Только все устаканилось — маятно стало. И вот
Как приходит зима, выставляя свой белый живот,
Он подходит к окошку и думает: сяду за комп,
И не слышит зерно в нем, что в землю пора, землекоп…
***
я скажу тебе с последней прямотой
деться некуда от сплетней прям отстой
в чане мертвая водица злая темь
хуже некуда родиться в черный день
в пятницу чей лик пропоен (кончен труд!)
ночь сочится из пробоин и запруд
словно разум обгоняет мало ждал
вышел в поле — а коня нет
Мандельштам
он-то спасся (сколько силы!) от невзгод
но под каждым глазом синий небосвод
хоть запуганней зверька нет чем русак
а глядишь звезда сверкает в волосах
будешь бос как всякий люмпен бред и тут
все кого мы дюже любим предадут
пусть же пусть же пей сквозь щелку лунный брют
Бог сказал подставить щеку пусть мол бьют
безразличье вот что жалит злей меча
проглоти свинцовый шарик раз ничья
и под взгляд как на арену выйди к нам
греки сбондили Елену по волнам
на каком живет… не спеть ли этаже
то что все ж сильнее смерти ты уже
в склепе лет в подвальном зале в пальцах мойр
поминай меня как звали ангел мой
***
сходятся медленно в сумеречной волне
нити пространства город собой сшивая
сдохну не выдам пусть расцветет во мне
запертых слов дрожащая ножевая
тихо войду я в дверь я пришла на зов
улиц январских вытравивших молчанье
нет не хватает слов не хватает слов
правильных тех что все говорят в начале
страх мой волчок мой в лес меня поволок
холодно жить мне с ним вот и все пошла я
лежа рассматривать стены и потолок
так и промаяться время высвобождая
сон да и тот нейдет хоть слезой не сбит
встанет в углу да смотрит что нету мочи
хлопнуть балконной дверью до дна испить
черного молока набежавшей ночи
***
Помяни мое слово: ночью наступит снег
На распаханных ребер тонкие магистрали.
Станет ясно тогда: паршу обдирая с век,
Никогда мы не видели снов. Мы вообще не спали.
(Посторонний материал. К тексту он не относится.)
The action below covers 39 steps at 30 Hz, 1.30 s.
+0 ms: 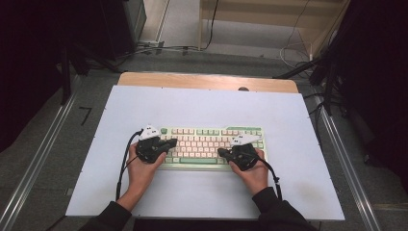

Мы боялись уснуть, застигнутые врасплох,
Человеческим злом запуганные волчата,
У которых от ласки только больной восторг,
Свистопляской двухвостой плети душа почата,
Вздыбив шерсть и рыча, приблизимся, жести для,
И к ногам упадут остатки рогов и перьев,
И внезапного счастья ржавая шестерня
Шевельнется внутри, кровавую жижу вспенив,
Все, что было, давно истаяло, утекло…
Понеси меня, волчья сыть. Я идти устала
По высоким снегам — в ощеренное тепло,
Жить с людьми наравне, любить и не ждать удара.